In this article, I will discuss the global rise of inflation. Normally the level of inflation we’ve see globally wouldn’t be a big deal because it is still relatively low. While I think inflation targeting is a bad policy for central bankers to pursue, I would never go as far as saying if they achieve their goal there will massive problems. Wanting to achieve 2% inflation is a silly goal because inflation is constantly vacillating, but having this level of inflation isn’t necessarily a disaster. The reason why inflation increases are bad in this current scenario is because the central banks have been orchestrating extraordinary monetary policies which will be forced to stop.

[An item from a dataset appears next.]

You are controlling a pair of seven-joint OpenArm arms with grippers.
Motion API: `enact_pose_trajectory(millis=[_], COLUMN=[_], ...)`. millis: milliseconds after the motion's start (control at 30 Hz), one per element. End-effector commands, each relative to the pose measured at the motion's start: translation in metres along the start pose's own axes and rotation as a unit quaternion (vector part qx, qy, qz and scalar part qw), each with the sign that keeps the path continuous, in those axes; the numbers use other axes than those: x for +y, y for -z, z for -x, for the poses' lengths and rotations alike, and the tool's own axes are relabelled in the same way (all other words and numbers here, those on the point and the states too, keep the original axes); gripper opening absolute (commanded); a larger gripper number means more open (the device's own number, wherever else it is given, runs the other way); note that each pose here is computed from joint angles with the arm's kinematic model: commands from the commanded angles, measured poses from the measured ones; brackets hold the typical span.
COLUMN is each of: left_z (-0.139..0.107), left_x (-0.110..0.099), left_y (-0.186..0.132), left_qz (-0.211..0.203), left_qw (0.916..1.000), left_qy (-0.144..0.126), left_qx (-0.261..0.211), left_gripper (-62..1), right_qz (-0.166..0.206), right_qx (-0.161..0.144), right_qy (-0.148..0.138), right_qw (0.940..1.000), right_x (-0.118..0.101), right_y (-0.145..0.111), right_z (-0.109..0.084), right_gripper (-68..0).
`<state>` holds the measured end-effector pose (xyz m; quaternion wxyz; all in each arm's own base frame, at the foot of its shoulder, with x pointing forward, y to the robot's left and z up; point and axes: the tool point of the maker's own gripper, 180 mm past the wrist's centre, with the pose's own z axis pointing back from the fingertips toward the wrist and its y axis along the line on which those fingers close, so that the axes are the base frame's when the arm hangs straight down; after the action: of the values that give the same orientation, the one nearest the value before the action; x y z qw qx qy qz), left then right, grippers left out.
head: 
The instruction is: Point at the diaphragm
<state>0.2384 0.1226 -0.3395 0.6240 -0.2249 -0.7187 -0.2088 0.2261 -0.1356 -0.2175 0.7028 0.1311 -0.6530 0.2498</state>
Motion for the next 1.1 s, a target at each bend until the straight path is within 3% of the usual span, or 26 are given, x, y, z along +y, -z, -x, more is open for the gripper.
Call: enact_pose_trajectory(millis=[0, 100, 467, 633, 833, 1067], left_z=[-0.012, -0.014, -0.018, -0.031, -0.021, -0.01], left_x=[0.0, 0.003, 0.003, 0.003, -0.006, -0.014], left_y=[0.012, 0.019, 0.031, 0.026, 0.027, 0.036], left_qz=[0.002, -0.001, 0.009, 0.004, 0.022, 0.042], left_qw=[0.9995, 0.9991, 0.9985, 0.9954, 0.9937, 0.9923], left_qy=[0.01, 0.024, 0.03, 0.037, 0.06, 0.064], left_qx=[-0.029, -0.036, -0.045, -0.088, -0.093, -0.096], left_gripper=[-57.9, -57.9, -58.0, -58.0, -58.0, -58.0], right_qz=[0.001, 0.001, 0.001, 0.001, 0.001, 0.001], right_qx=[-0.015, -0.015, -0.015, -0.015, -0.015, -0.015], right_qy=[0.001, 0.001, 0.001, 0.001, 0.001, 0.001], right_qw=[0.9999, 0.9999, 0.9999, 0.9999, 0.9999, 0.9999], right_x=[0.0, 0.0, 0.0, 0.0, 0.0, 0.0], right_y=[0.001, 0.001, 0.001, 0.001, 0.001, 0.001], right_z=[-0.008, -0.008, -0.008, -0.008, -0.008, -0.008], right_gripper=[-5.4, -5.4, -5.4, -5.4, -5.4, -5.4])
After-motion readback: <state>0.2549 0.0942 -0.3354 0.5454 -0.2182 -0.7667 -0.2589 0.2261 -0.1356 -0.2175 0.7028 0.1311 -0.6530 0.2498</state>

Because central bankers view inflation as synonymous with growth, they want it. Inflation to them signals strong demand. However, if you’re devaluing the currency to increase inflation are you really creating strong demand? Regardless of the rationalization of these policies, it’s important to understand the negative effects of inflation. Inflation hurts the consumer and it makes it more expensive for governments to finance their deficits. The quantitative easing programs are supposed to help stabilize the economy. They are deemed to be inflationary. However, instead of rolling them back, governments are going to need them more than ever to avoid deficits running out of control. If QE is forced to resume, it will look even more like debt monetization than before.

The ECB is currently buying $80 billion in bonds per month. It will taper this buying to $60 billion per month from April to December. In the summer, when the decision is debated, the options will to be to do another taper or end the program completely. The reason why I mentioned the current program is because European bonds had the worst January on record. The chart below shows the historic selling in European bonds. That’s quite an accomplishment with the ECB buying $80 billion. Imagine how bad this would have been if the ECB didn’t have the bond buying program. That’s certainly a possibility starting in January 2018. Judging from the rhetoric out of policymakers, they would view this bond selling and increased CPI, which has reached 1.8% in January, as evidence QE was a success. With the extraordinary debt to GDP levels of southern European nations, higher government bond yields start to cause problems very quickly.